To choose to date someone without receiving an explicit "yes" from God would mean I'm following my own selfish desires, unwilling to trust God, not content in my singleness, settling for less than God's best, etc etc. (And, since that relationship is not part of God's plan, God will abandon me and won't give me any help with relationship issues.) If you just wait, then God will set you up with that one magical perfect person and you'll live happily ever after.

If you just wait... and worry about your ability to hear God, and obsess over the questions "is this the one? is this from God?" every time you have a crush, and shut down your emotions...

Needless to say, I don't believe that any more. I believe God gives us a lot of choices, and there are lots of guys out there who would be great for me (but I have a boyfriend so it's not like I'm looking!).

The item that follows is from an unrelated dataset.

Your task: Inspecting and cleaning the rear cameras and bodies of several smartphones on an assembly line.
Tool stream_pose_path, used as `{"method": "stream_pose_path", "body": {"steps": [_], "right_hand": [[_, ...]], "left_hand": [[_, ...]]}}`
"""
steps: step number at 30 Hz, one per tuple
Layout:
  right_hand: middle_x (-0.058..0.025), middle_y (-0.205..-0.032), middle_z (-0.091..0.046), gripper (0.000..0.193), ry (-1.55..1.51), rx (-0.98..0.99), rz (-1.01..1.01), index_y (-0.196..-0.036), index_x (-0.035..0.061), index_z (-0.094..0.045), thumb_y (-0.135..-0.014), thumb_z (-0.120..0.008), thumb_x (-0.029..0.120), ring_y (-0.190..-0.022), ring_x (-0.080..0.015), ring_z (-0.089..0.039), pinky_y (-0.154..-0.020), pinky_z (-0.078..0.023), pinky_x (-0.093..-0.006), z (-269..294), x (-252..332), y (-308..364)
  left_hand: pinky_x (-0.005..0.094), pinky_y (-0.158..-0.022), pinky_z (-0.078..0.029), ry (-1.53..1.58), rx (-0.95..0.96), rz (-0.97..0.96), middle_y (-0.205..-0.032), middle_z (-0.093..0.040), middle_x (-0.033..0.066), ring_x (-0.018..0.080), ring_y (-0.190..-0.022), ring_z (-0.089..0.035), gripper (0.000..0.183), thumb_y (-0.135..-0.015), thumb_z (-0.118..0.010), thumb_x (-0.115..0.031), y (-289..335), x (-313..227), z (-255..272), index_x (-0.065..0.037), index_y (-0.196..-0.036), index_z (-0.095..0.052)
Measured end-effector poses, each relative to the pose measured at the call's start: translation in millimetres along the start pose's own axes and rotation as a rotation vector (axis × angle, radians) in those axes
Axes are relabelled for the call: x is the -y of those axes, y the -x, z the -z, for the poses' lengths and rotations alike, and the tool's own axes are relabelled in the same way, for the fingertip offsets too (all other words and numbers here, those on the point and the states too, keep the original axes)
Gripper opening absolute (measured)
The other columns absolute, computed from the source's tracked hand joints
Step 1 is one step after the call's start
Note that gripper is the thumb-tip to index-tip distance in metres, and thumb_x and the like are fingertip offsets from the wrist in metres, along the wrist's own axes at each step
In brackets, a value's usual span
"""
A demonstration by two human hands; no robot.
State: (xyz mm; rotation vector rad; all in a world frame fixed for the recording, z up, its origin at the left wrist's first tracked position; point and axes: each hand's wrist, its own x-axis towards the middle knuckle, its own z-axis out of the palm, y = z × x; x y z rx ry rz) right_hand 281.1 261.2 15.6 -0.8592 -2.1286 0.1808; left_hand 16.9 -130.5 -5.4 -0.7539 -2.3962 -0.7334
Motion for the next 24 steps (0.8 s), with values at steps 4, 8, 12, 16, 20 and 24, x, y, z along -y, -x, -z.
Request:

And breaking up is really sad and painful, but the pain doesn't last forever or damage a person's heart permanently. It's not The Worst Thing Ever. Seriously. You get over it.

But I'm thinking about how I would have felt just a few years ago if I heard someone say "I don't think God has a plan for my love life." I would have said "NO!" and tried to argue against it, argue that God is all-powerful, etc- but the real reason for my resistance would be fear. If God doesn't have a "plan", if we go through life and make choices and sometimes it works out and sometimes it doesn't, and there's not one "answer" for whether any given couple is compatible- instead it depends on the work they put into the relationship... then how can I possibly avoid The Worst Thing Ever?

If I'm on my own, how can I possibly locate that one guy, somewhere on the face of the earth, who's "right" for me? How could I date someone long enough to know if he was it, and also never risk the pain of breaking up?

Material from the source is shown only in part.